[Records supplied]:
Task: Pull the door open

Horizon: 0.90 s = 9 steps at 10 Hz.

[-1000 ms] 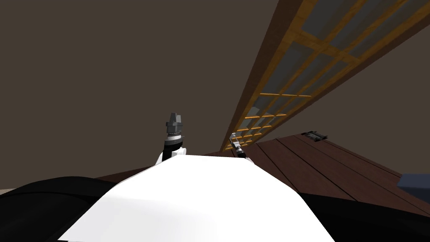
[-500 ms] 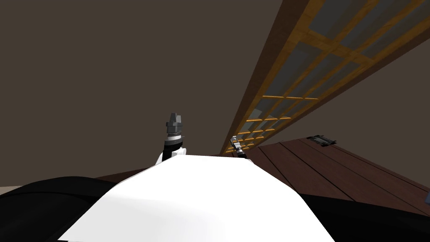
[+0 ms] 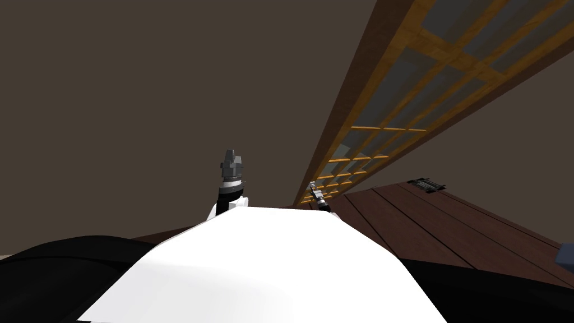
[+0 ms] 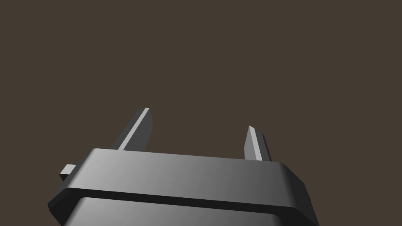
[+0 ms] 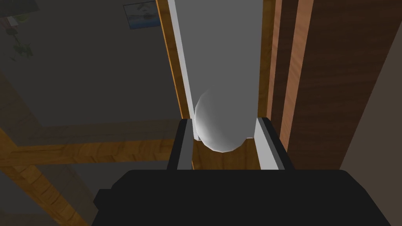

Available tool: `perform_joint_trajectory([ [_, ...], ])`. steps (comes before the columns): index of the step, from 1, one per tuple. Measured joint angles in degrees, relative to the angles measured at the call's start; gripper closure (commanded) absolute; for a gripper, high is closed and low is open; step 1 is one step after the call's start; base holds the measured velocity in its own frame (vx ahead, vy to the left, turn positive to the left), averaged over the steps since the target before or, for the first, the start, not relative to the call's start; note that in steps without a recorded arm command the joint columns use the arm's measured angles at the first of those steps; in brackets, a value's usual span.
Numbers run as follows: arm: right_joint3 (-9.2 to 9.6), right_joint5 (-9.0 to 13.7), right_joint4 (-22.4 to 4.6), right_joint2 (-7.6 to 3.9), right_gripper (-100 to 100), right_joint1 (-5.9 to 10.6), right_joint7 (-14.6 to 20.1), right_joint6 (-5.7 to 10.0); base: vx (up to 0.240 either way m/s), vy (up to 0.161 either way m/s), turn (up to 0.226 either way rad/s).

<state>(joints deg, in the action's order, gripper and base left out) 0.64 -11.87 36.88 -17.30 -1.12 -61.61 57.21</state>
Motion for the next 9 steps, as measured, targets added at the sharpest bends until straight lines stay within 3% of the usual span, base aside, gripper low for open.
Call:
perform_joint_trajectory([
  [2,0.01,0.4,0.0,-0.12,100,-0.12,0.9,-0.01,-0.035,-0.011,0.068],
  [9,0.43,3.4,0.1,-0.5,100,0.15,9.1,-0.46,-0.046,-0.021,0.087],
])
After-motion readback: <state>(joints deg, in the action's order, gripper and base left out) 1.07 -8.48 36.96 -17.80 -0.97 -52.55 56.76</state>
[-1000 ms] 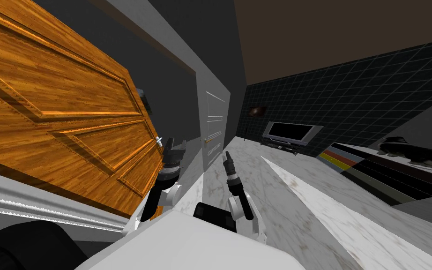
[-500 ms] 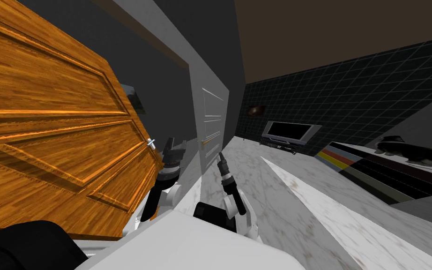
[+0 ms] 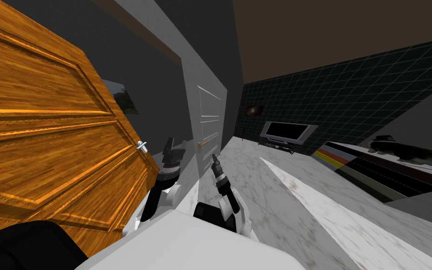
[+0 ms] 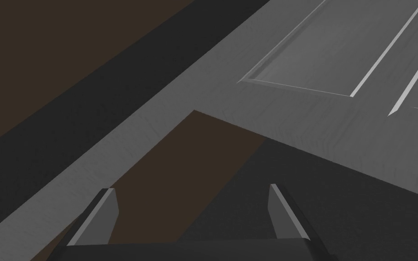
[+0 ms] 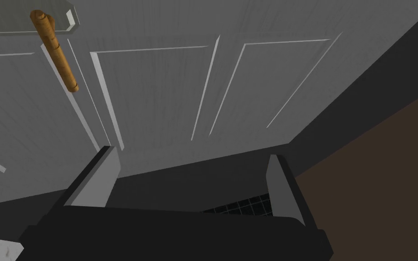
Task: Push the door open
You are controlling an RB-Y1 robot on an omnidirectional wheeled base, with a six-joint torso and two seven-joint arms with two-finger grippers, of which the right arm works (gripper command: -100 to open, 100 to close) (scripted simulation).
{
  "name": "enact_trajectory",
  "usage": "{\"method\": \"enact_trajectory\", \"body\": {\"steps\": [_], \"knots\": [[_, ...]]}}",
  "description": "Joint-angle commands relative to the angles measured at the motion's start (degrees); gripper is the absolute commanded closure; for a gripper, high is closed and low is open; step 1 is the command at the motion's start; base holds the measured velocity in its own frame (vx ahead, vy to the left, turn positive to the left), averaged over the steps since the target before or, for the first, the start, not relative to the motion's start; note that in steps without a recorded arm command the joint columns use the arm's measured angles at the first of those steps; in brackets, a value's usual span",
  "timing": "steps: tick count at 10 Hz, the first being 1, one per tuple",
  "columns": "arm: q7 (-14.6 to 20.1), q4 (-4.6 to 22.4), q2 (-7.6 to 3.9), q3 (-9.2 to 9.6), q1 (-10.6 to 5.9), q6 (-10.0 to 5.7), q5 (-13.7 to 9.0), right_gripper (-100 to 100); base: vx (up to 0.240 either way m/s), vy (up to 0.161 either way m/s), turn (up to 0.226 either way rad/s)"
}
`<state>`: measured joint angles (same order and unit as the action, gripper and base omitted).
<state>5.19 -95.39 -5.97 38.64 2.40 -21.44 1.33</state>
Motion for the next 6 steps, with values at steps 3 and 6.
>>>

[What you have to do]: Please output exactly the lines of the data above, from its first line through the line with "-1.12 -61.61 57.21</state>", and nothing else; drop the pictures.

[Reply]:
Task: Pull the door open

Horizon: 0.90 s = 9 steps at 10 Hz.

[-1000 ms] 
[-500 ms] 
[+0 ms] 
[+0 ms] 
[+0 ms] 

Available tool: `perform_joint_trajectory([ [_, ...], ])`. steps (comes before the columns): index of the step, from 1, one per tuple. Measured joint angles in degrees, relative to the angles measured at the call's start; gripper closure (commanded) absolute; for a gripper, high is closed and low is open; step 1 is one step after the call's start; base holds the measured velocity in its own frame (vx ahead, vy to the left, turn positive to the left), averaged over the steps since the target before or, for the first, the start, not relative to the call's start; note that in steps without a recorded arm command the joint columns use the arm's measured angles at the first of those steps; in brackets, a value's usual span.
Numbers run as follows: arm: right_joint3 (-9.2 to 9.6), right_joint5 (-9.0 to 13.7), right_joint4 (-22.4 to 4.6), right_joint2 (-7.6 to 3.9), right_gripper (-100 to 100), right_joint1 (-5.9 to 10.6), right_joint7 (-14.6 to 20.1), right_joint6 (-5.7 to 10.0); base: vx (up to 0.240 either way m/s), vy (up to 0.161 either way m/s), turn (up to 0.226 either way rad/s).

<state>(joints deg, in the action's order, gripper and base left out) 0.64 -11.87 36.88 -17.30 -1.12 -61.61 57.21</state>

This answer requires no further additions.